Asshole Neighbor Lady
Dear Fat Whore Next Door:
Thank you for reporting to Animal Services for our dogs barking. I know that it is so terrible that they may bark for 2 minutes out of the day because they see another dog. How could they? It's not like they are dogs or anything. I would also like to thank you for reporting to animal services that they bark every weekday, every weekend, days and nights for more than 30 minutes at a time because that is completely feasible. Nevermind the fact Murphy can't walk a block without being winded, but he sure as hell can bark 24/7. I also find it amazing that the dogs are inside at night and when we are home, and they must still manage to bark. Is that a silent bark, similar to a dog whistle? Because I can't hear it. Can you hear it right now because Murphy is lying next to me asleep? Oh you can? Amazing.

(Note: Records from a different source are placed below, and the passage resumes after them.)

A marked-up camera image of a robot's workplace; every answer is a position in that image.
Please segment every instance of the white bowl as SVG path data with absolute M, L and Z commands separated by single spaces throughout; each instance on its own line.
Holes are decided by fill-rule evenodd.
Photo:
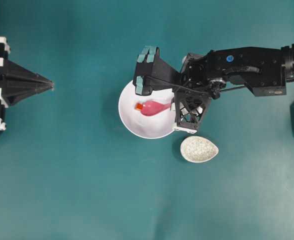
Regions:
M 136 103 L 143 103 L 153 100 L 161 104 L 170 103 L 174 93 L 172 89 L 153 91 L 150 96 L 139 96 L 135 94 L 135 86 L 130 81 L 122 90 L 118 102 L 118 111 L 125 127 L 138 137 L 144 139 L 160 139 L 173 130 L 175 112 L 166 109 L 154 116 L 142 115 L 135 110 Z
M 204 163 L 218 154 L 218 147 L 201 136 L 189 136 L 180 145 L 180 152 L 184 159 L 191 163 Z

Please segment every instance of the orange bottle cap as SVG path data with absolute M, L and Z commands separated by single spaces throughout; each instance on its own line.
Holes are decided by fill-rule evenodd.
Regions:
M 141 111 L 143 109 L 143 105 L 141 103 L 137 103 L 135 109 Z

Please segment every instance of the teal tabletop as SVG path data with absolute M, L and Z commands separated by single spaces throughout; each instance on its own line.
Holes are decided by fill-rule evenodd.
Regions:
M 294 83 L 213 100 L 196 134 L 219 154 L 183 159 L 188 136 L 143 139 L 118 99 L 145 45 L 188 53 L 294 43 L 294 0 L 0 0 L 9 59 L 55 83 L 6 112 L 0 240 L 294 239 Z

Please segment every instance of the blue screw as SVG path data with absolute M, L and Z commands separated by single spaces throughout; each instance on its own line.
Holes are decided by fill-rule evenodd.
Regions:
M 234 61 L 234 56 L 233 55 L 229 55 L 227 58 L 226 58 L 227 62 L 231 63 L 232 61 Z

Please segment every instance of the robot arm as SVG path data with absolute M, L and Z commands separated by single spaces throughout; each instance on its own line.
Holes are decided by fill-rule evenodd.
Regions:
M 226 88 L 230 82 L 239 85 Z M 177 72 L 160 58 L 157 47 L 145 47 L 138 56 L 133 78 L 135 93 L 172 89 L 176 110 L 175 130 L 196 133 L 211 100 L 221 93 L 249 89 L 256 97 L 286 95 L 294 82 L 294 44 L 281 49 L 242 47 L 210 51 L 206 56 L 189 53 Z
M 8 60 L 11 48 L 0 37 L 0 134 L 6 130 L 5 111 L 21 100 L 52 89 L 52 81 Z

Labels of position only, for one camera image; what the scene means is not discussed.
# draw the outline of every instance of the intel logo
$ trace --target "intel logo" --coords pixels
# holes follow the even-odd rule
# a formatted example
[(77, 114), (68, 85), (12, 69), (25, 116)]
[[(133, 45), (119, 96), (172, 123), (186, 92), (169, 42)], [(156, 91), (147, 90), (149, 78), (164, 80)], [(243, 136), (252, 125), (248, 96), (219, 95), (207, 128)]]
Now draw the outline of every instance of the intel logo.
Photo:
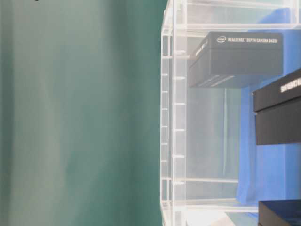
[(216, 39), (218, 43), (224, 43), (227, 40), (226, 36), (220, 36)]

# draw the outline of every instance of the black box
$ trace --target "black box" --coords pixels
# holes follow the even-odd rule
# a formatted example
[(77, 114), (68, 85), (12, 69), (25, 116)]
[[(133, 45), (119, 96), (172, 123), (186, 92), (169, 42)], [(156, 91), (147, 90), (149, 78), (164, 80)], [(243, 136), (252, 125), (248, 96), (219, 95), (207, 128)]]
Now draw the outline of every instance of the black box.
[(190, 55), (190, 87), (241, 88), (282, 75), (279, 33), (210, 32)]
[(301, 69), (254, 92), (256, 144), (301, 142)]
[(259, 226), (301, 226), (301, 200), (259, 201)]

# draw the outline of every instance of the transparent display case
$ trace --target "transparent display case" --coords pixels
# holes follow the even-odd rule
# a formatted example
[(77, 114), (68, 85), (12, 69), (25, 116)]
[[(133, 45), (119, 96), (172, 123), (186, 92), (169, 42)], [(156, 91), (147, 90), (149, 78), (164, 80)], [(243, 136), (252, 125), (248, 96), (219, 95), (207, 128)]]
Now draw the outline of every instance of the transparent display case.
[(301, 198), (301, 145), (256, 145), (253, 92), (301, 68), (298, 0), (169, 0), (161, 30), (166, 226), (256, 226)]

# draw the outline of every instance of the green backdrop
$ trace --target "green backdrop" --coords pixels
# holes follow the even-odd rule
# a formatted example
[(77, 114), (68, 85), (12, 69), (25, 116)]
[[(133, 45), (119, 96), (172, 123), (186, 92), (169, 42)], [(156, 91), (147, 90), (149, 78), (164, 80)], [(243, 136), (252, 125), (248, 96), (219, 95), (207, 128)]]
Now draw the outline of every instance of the green backdrop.
[(165, 5), (1, 0), (1, 225), (161, 225)]

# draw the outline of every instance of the blue fabric
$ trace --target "blue fabric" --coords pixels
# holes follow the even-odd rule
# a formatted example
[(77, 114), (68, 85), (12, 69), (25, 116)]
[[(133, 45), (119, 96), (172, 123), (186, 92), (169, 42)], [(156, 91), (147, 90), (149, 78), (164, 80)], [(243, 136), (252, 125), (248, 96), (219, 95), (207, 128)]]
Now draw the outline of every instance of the blue fabric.
[[(288, 23), (288, 8), (274, 11), (260, 23)], [(269, 30), (284, 38), (284, 75), (301, 68), (301, 31)], [(264, 145), (255, 143), (252, 92), (274, 78), (241, 90), (241, 137), (237, 199), (247, 206), (259, 200), (301, 198), (301, 144)]]

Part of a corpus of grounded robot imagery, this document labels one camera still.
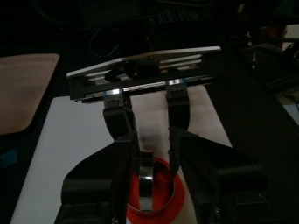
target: red object
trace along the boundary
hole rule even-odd
[[[184,190],[180,176],[171,178],[170,165],[160,159],[155,159],[164,165],[164,169],[153,175],[153,211],[140,211],[139,208],[139,177],[131,176],[131,192],[128,195],[127,218],[132,224],[168,224],[182,211],[184,202]]]

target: white surface
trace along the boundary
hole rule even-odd
[[[230,145],[204,87],[190,87],[190,131]],[[136,128],[144,149],[166,158],[170,149],[166,92],[132,97]],[[112,143],[104,123],[103,103],[81,104],[55,98],[45,119],[31,169],[11,224],[52,224],[60,209],[61,182],[73,166]],[[174,224],[196,223],[190,194]]]

Apparently they bark all day during the week too. How would you know? Do you not work during the day like normal people? Oh you work nights? That means you must hear them while you are gone too. That's some killer hearing you have.
Do you report to the City about the firetrucks blaring their sirens driving warp speeds down Ingrahm? Do you report the bums filtering through your trash at 2am because you don't put it in the garage? Do you report the wasted people walking through the alley? How about the Fast and the Furios Tokyo Drift that lives 5 doors down? Ah you don't? Is that because its ridiculous? But reporting a subtle dog bark is really important, fat whore. Oh and your husband/boyfriend Lance is a pussy. Tell him to start sticking up for himself or else the guys across the alley are going to liquid nail your garage door shut.
One last thing....eff off, get a effing life.